» WHAT TO WORK ON
Each entry, in full: copy it out exactly.

» RECORDS FOR THIS EXERCISE
*** Begin section ***
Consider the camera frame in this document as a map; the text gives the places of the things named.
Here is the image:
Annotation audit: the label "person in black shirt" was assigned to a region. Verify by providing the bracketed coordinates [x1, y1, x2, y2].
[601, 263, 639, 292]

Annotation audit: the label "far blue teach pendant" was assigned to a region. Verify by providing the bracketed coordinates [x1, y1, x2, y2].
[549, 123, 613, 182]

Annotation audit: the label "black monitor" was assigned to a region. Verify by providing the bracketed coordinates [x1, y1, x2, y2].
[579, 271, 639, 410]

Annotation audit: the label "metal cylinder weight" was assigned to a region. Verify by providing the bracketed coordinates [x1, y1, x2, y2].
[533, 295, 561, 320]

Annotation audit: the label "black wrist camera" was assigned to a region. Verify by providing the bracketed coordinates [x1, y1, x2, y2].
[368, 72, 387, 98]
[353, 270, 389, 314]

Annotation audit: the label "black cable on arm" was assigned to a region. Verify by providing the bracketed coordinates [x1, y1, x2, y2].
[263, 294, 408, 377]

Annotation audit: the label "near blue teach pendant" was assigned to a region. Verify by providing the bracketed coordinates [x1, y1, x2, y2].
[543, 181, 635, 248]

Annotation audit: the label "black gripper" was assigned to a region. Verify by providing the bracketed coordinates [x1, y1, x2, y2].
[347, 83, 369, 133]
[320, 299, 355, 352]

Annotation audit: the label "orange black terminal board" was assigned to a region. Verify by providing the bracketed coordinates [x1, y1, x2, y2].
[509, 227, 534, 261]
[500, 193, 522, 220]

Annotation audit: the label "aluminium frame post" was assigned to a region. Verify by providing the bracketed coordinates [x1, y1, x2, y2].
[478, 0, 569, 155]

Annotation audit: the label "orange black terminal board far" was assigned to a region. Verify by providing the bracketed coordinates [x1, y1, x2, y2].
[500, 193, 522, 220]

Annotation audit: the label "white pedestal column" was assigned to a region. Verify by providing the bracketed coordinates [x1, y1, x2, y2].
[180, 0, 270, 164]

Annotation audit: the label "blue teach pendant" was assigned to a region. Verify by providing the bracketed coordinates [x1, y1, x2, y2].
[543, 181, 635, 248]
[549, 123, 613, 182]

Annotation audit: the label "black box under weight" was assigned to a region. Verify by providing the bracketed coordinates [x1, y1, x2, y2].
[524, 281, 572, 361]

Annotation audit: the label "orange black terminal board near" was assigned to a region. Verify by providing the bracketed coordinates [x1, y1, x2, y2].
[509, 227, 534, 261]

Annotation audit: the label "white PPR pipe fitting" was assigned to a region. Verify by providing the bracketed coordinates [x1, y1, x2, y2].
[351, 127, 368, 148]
*** End section ***
» TASK RESPONSE
Consider the camera frame in this document as a map; the text gives the places of the things named.
Here is the image:
Annotation audit: the label "person in black shirt" was assigned to a region. Verify by providing the bracketed coordinates [x1, y1, x2, y2].
[601, 263, 639, 292]

Annotation audit: the label "far blue teach pendant" was assigned to a region. Verify by providing the bracketed coordinates [x1, y1, x2, y2].
[549, 123, 613, 182]

Annotation audit: the label "black monitor" was assigned to a region. Verify by providing the bracketed coordinates [x1, y1, x2, y2].
[579, 271, 639, 410]

Annotation audit: the label "metal cylinder weight" was assigned to a region. Verify by providing the bracketed coordinates [x1, y1, x2, y2].
[533, 295, 561, 320]

Annotation audit: the label "black wrist camera" was assigned to a region. Verify by providing the bracketed coordinates [x1, y1, x2, y2].
[368, 72, 387, 98]
[353, 270, 389, 314]

Annotation audit: the label "black cable on arm" was assigned to a region. Verify by providing the bracketed coordinates [x1, y1, x2, y2].
[263, 294, 408, 377]

Annotation audit: the label "near blue teach pendant" was assigned to a region. Verify by providing the bracketed coordinates [x1, y1, x2, y2].
[543, 181, 635, 248]

Annotation audit: the label "black gripper" was assigned to a region. Verify by providing the bracketed coordinates [x1, y1, x2, y2].
[347, 83, 369, 133]
[320, 299, 355, 352]

Annotation audit: the label "orange black terminal board" was assigned to a region. Verify by providing the bracketed coordinates [x1, y1, x2, y2].
[509, 227, 534, 261]
[500, 193, 522, 220]

Annotation audit: the label "aluminium frame post" was assigned to a region. Verify by providing the bracketed coordinates [x1, y1, x2, y2].
[478, 0, 569, 155]

Annotation audit: the label "orange black terminal board far" was assigned to a region. Verify by providing the bracketed coordinates [x1, y1, x2, y2].
[500, 193, 522, 220]

Annotation audit: the label "white pedestal column" was assigned to a region. Verify by providing the bracketed coordinates [x1, y1, x2, y2].
[180, 0, 270, 164]

Annotation audit: the label "blue teach pendant" was assigned to a region. Verify by providing the bracketed coordinates [x1, y1, x2, y2].
[543, 181, 635, 248]
[549, 123, 613, 182]

Annotation audit: the label "black box under weight" was assigned to a region. Verify by providing the bracketed coordinates [x1, y1, x2, y2].
[524, 281, 572, 361]

Annotation audit: the label "orange black terminal board near" was assigned to a region. Verify by providing the bracketed coordinates [x1, y1, x2, y2].
[509, 227, 534, 261]

Annotation audit: the label "white PPR pipe fitting" was assigned to a region. Verify by providing the bracketed coordinates [x1, y1, x2, y2].
[351, 127, 368, 148]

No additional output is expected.